§ Your assignment
All that is wanted is a word-for-word copy of the data from its first line to the line containing "Kindly give the", both included.

§ Material supplied
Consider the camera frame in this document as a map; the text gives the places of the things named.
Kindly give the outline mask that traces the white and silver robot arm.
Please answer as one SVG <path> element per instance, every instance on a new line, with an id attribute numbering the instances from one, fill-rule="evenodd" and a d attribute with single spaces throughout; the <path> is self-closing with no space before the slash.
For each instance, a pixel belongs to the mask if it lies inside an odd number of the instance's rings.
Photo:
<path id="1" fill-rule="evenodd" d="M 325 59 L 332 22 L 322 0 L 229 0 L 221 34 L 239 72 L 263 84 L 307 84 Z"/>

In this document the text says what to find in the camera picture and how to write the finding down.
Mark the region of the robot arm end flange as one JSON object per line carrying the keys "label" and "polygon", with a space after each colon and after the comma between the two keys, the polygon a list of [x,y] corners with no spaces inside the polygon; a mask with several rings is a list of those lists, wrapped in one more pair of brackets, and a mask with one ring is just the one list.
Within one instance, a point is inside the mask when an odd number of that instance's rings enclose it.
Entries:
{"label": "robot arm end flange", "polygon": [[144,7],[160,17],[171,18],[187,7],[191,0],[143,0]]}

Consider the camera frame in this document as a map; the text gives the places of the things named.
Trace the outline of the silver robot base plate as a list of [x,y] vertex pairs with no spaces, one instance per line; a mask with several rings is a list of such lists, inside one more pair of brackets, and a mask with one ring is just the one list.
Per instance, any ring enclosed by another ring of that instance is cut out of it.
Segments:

§ Expected answer
Consider the camera frame in this document as a map; the text gives the places of the things named.
Kindly give the outline mask that traces the white and silver robot arm.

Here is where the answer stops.